My 24th birthday is in a couple days and sometimes you can catch me saying that I'm turning old. Take this as dry sarcasm . . . for the most part. I'm turning oldER. The things that make me feel old:
1) it's my first birthday after school, living as an independent *gulp* adult
2) Looking back over the past ten years, I've got a good amount of living under my belt. Ten years ago was when I was first struggling for independence, autonomy, individuality.
"Old" is an entirely relative term; I do feel "old" compared to my pre-undergrad life and with the realization that my childhood (dependence, being seen as a burden rather than a person, attachment, unrealistic idealism) is more than ten years ago.
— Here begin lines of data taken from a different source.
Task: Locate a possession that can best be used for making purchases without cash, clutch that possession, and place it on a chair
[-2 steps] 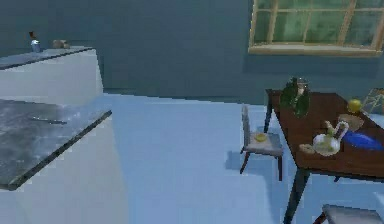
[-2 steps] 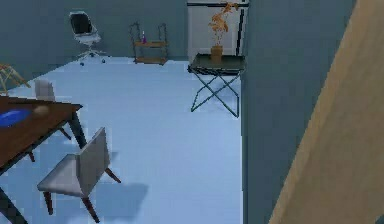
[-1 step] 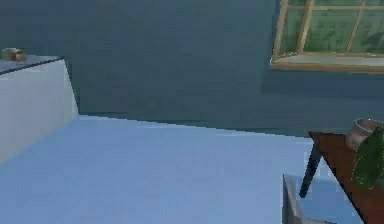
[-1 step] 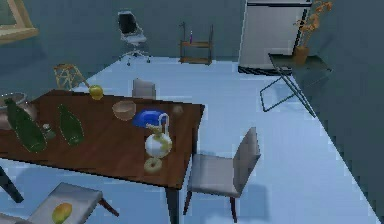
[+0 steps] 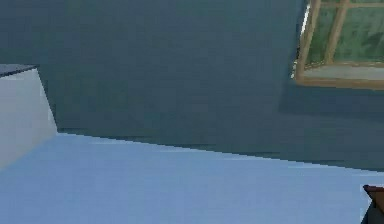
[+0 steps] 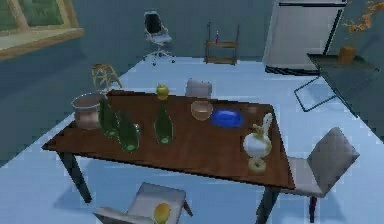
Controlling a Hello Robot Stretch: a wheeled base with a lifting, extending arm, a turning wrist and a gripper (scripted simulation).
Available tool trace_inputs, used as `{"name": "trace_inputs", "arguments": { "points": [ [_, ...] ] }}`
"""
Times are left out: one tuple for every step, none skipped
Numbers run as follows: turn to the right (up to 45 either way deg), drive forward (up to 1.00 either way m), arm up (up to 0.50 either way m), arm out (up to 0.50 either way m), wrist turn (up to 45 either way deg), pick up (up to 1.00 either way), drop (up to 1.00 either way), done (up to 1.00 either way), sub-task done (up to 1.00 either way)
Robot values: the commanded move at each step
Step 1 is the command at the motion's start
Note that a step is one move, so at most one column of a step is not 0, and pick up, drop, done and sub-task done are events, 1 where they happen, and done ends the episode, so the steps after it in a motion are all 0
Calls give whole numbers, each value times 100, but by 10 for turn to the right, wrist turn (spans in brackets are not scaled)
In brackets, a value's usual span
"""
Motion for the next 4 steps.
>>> {"name": "trace_inputs", "arguments": {
  "points": [
    [-450,0,0,0,0,0,0,0,0],
    [-180,0,0,0,0,0,0,0,0],
    [0,100,0,0,0,0,0,0,0],
    [0,70,0,0,0,0,0,0,0]
  ]
}}
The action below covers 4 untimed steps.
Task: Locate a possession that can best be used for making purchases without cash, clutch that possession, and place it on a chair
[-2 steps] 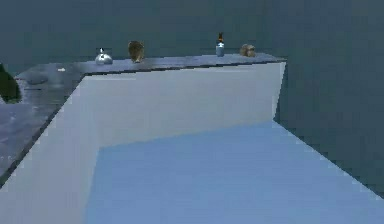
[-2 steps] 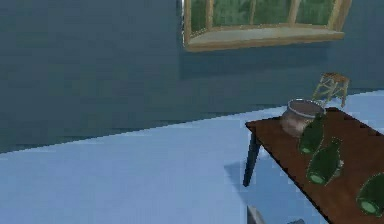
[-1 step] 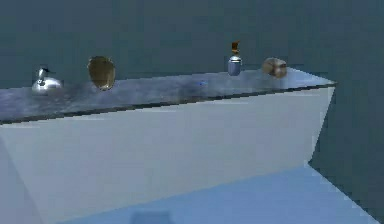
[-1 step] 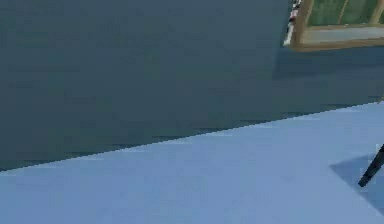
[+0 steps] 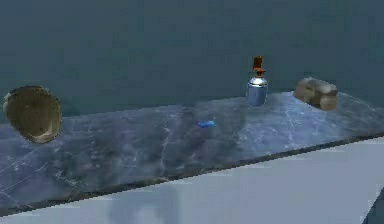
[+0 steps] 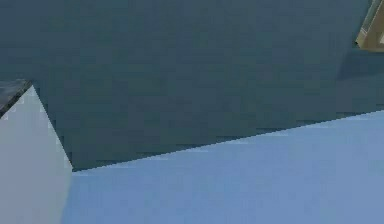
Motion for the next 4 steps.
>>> {"name": "trace_inputs", "arguments": {
  "points": [
    [-450,0,0,0,0,0,0,0,0],
    [-330,0,0,0,0,0,0,0,0],
    [-60,0,0,0,0,0,0,0,0],
    [450,0,0,0,0,0,0,0,0]
  ]
}}
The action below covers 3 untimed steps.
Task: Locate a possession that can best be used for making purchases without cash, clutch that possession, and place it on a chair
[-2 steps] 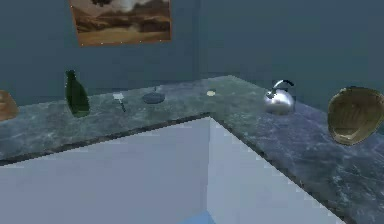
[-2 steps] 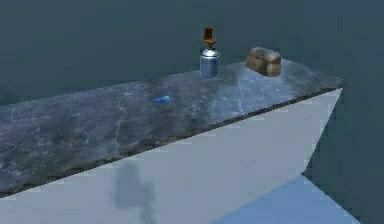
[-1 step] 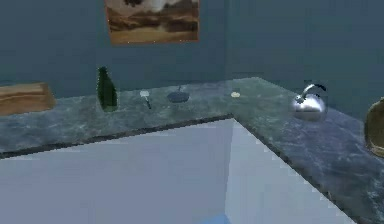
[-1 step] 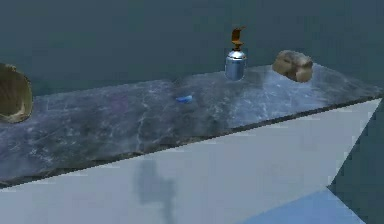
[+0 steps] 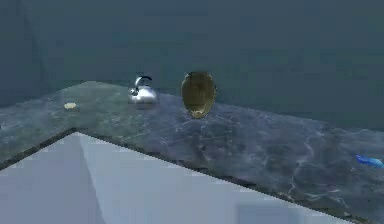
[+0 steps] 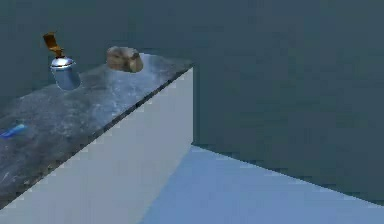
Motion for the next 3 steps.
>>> {"name": "trace_inputs", "arguments": {
  "points": [
    [450,0,0,0,0,0,0,0,0],
    [0,35,0,0,0,0,0,0,0],
    [-450,0,0,0,0,0,0,0,0]
  ]
}}
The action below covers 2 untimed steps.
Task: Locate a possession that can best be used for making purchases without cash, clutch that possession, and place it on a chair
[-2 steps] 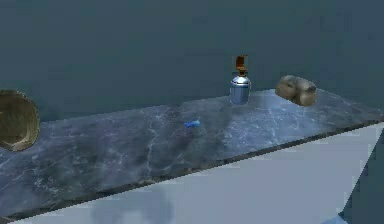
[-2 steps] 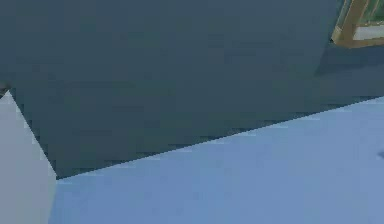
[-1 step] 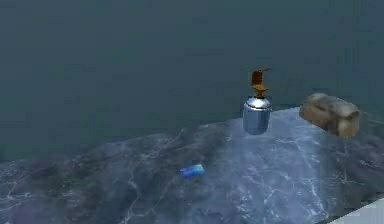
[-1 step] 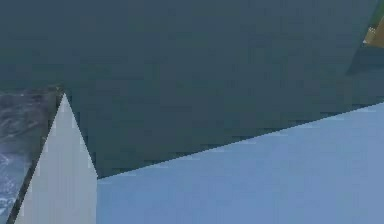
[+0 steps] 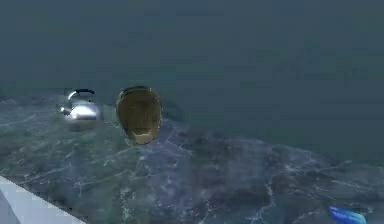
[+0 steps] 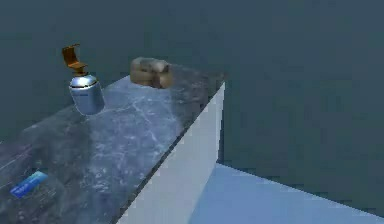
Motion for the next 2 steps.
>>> {"name": "trace_inputs", "arguments": {
  "points": [
    [-390,0,0,0,0,0,0,0,0],
    [0,0,50,0,0,0,0,0,0]
  ]
}}
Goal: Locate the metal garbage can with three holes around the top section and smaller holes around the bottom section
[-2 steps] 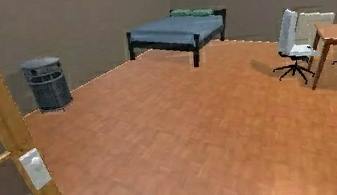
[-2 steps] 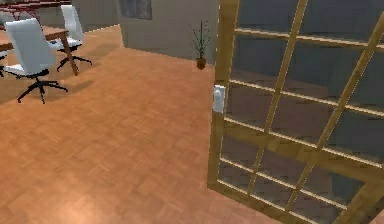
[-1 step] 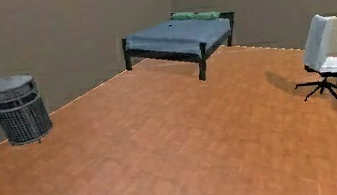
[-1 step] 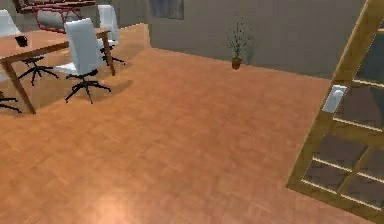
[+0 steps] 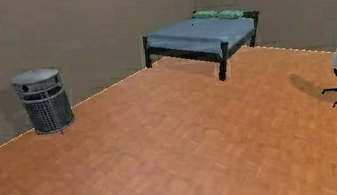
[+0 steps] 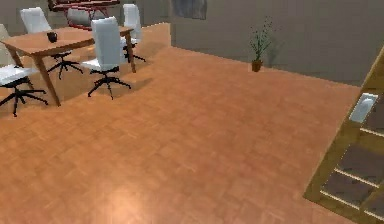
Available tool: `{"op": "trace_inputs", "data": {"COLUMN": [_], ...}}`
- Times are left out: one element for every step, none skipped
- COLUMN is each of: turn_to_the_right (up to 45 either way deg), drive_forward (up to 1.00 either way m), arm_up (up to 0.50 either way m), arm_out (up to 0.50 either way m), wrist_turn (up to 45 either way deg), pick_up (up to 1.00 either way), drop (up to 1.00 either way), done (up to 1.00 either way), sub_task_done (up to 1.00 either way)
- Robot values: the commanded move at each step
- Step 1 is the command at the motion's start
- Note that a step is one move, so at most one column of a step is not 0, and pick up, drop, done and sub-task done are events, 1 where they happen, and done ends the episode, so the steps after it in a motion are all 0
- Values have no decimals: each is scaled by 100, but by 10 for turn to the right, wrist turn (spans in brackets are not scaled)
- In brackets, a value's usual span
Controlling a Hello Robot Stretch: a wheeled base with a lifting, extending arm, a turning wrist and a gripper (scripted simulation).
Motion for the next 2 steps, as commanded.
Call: {"op": "trace_inputs", "data": {"turn_to_the_right": [0, -420], "drive_forward": [20, 0], "arm_up": [0, 0], "arm_out": [0, 0], "wrist_turn": [0, 0], "pick_up": [0, 0], "drop": [0, 0], "done": [0, 0], "sub_task_done": [0, 0]}}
And as for being a year closer to senior citizenship - which is still decades away - I offer you this quote from a friend of mine:
Anna: "You're not old."
Her grandmother: "Ninety next year, what do you think?"
Anna: "That doesn't make you old, that makes you awesome."
I've known people who spend their birthdays crying because they're a year closer to senior citizenship/menopause/death. WHO CARES?!?!?! There's nothing you can do to stop it and these events are negative only if you make them so, why cry about it?!?! Instead of thinking that I have a limited time in which to accomplish many things, I figure that I'll do what I'll do and then I won't anymore. Maybe I think/feel this way because I view neither childbearing nor marriage as favorable, thus having no need for a "biological clock." I'm well aware that the main reason why I reject both of these things is that I very recently gained autonomy/independence/individuality and both marriage and parenthood require giving up that. I'll probably think and feel differently years from now.
To end on a lighter note, a list of things I want to do in life. If I live as long and as well as my other female relatives, that gives me around sixty years; a good long time to accomplish these things at my pace and to add more to the list:
- travel the world (wow that's vague)
- more specifically: ALL OF INDIA KASHMIR BANGLADESH, the Celtic/British lands, Scandinavia, Japan, Germany, all 50 states
- artist-in-residence programs in national and state parks
- get my MFA from the School of the Art Institute
- join the ranks of Georgia O'Keefe, Harmony Hammond and Victor Higgins as a Midwestern artist painting the Southwest
- perform in drag
- see Ringo Starr in concert
- be a pimp...again
- have a ridiculous amount of pets
- become a renown/infamous queer activist
- get my artwork into a museum
- learn mechanics
- open a woodworking studio
- take in foster children who are trans/intersex, join a Big Sibling program and/or something along those lines
- live in a swanky Chicago condo, then move to an A-frame in Galena when I retire (which could be anytime) to a self-sustaining lifestyle
- go skiing, fishing, hiking, and swimming as often as possible
- be a more prominent figure in my family
- look like a sweet elderly person to the younger generations of my family, whose parents have to pressure them to spend time with me. When their parents aren't paying attention, I'll tell them some insane story of my youth. While they're gaping in awe, I'll throw them into the pool.